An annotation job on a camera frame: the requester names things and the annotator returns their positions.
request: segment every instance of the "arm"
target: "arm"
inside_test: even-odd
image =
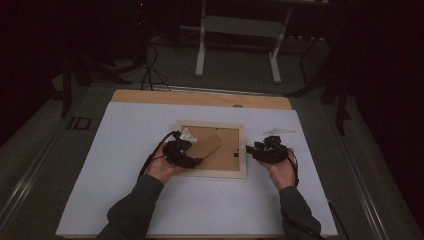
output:
[[[168,164],[162,153],[163,146],[154,154],[155,160],[149,164],[131,193],[109,209],[107,214],[109,223],[99,233],[97,239],[145,238],[164,184],[174,174],[183,170]]]
[[[311,209],[295,187],[296,176],[289,162],[291,159],[295,159],[293,149],[290,149],[289,157],[290,159],[277,164],[261,161],[258,163],[268,170],[272,182],[279,191],[283,230],[287,239],[317,239],[295,226],[296,223],[300,224],[318,234],[321,231],[321,224],[312,216]]]

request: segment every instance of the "table leg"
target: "table leg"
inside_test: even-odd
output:
[[[269,61],[271,64],[272,78],[274,79],[274,83],[276,84],[281,83],[280,71],[278,70],[277,56],[278,56],[278,52],[280,51],[281,43],[283,42],[283,39],[284,39],[284,34],[286,33],[287,25],[289,23],[292,10],[293,10],[292,8],[287,9],[286,17],[284,19],[284,22],[281,24],[281,29],[277,36],[277,43],[275,45],[275,48],[272,52],[269,53]]]
[[[206,22],[206,0],[202,1],[202,18],[200,20],[200,46],[197,54],[196,77],[203,76],[203,66],[205,64],[205,27]]]

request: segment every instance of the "dark green sleeve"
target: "dark green sleeve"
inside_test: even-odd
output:
[[[109,223],[96,239],[144,239],[163,187],[156,178],[142,175],[131,193],[109,209]]]
[[[320,222],[312,216],[311,209],[296,187],[287,187],[280,191],[280,205],[281,215],[283,217],[283,230],[287,239],[316,239],[294,227],[287,220],[289,218],[318,234],[321,232]]]

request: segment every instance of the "gray floor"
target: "gray floor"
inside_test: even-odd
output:
[[[304,86],[298,65],[306,47],[301,40],[283,43],[278,61],[283,83],[275,85],[267,52],[262,48],[231,49],[209,41],[202,78],[194,76],[197,49],[194,38],[187,37],[179,46],[154,44],[158,51],[156,70],[164,74],[173,91],[225,90],[250,94],[281,95]],[[308,75],[319,68],[328,49],[319,43],[305,59]],[[154,58],[149,49],[149,59]],[[129,88],[139,88],[145,69],[123,77],[133,81]],[[153,74],[154,82],[162,80]],[[66,201],[78,178],[107,103],[119,86],[102,80],[89,88],[75,87],[75,103],[67,118],[60,118],[61,103],[49,101],[0,149],[0,204],[7,203],[13,188],[34,159],[44,160],[36,182],[2,239],[62,239],[54,235]],[[155,85],[154,89],[165,89]],[[321,90],[290,99],[297,110],[324,191],[336,209],[351,239],[424,239],[406,207],[384,159],[354,99],[348,101],[352,120],[345,122],[346,136],[334,127],[335,106],[321,105]],[[67,130],[71,117],[92,118],[89,130]],[[50,146],[48,139],[55,137]],[[339,236],[346,239],[336,221]]]

ACTIVITY - Gather every line from the listing above in which "green" appears, and copy those lines.

OUTPUT BELOW -
request: segment every instance of the "dark green sleeve"
target: "dark green sleeve"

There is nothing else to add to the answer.